- _Stored data_

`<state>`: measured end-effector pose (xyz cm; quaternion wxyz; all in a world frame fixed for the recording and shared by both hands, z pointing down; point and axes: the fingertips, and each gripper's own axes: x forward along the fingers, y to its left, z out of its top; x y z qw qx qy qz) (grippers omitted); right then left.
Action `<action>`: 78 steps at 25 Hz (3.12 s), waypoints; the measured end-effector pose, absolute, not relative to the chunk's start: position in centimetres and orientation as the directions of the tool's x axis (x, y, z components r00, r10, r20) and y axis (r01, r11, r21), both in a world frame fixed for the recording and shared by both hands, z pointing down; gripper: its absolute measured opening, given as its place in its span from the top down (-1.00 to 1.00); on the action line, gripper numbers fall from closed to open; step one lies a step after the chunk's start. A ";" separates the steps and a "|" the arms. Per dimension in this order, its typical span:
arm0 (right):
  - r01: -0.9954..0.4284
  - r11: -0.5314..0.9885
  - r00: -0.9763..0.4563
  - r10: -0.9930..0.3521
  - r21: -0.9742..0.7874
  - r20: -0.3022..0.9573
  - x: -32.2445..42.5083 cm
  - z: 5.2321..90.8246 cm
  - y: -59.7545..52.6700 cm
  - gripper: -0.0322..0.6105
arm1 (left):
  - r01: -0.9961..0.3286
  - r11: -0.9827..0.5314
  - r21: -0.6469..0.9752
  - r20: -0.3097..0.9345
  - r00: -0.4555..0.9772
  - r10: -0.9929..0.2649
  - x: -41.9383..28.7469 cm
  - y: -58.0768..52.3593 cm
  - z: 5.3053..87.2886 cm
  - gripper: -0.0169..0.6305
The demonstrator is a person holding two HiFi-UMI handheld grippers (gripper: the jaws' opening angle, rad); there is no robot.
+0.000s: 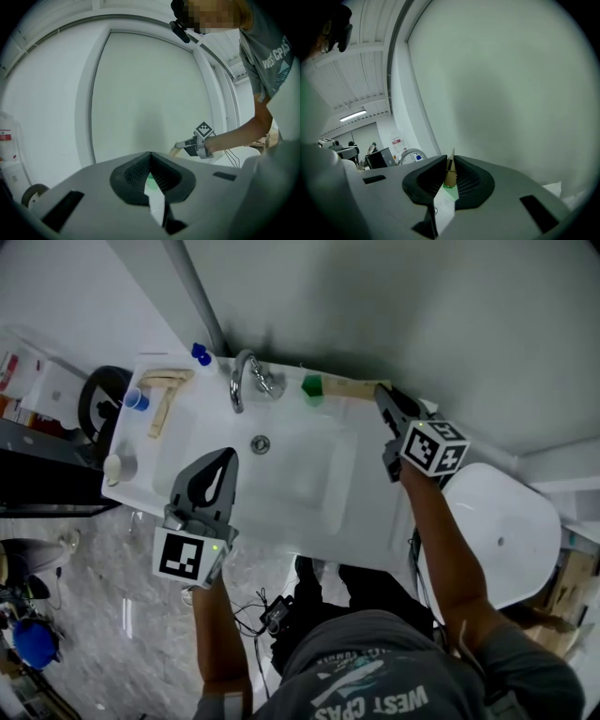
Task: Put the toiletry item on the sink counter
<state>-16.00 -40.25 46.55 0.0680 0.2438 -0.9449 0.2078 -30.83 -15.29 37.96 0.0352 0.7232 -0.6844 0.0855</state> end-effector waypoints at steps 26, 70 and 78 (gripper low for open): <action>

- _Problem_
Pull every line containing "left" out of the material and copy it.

- _Response to the exercise_
`<state>`: measured end-effector pose (xyz cm; quaternion wxyz; all in a world frame fixed for the recording and shared by both hands, z pointing down; point and axes: the fingertips, and each gripper's own axes: x forward along the fingers, y to its left, z out of its top; x y z qw qx qy qz) (grippers omitted); right then left.
arm1 (left):

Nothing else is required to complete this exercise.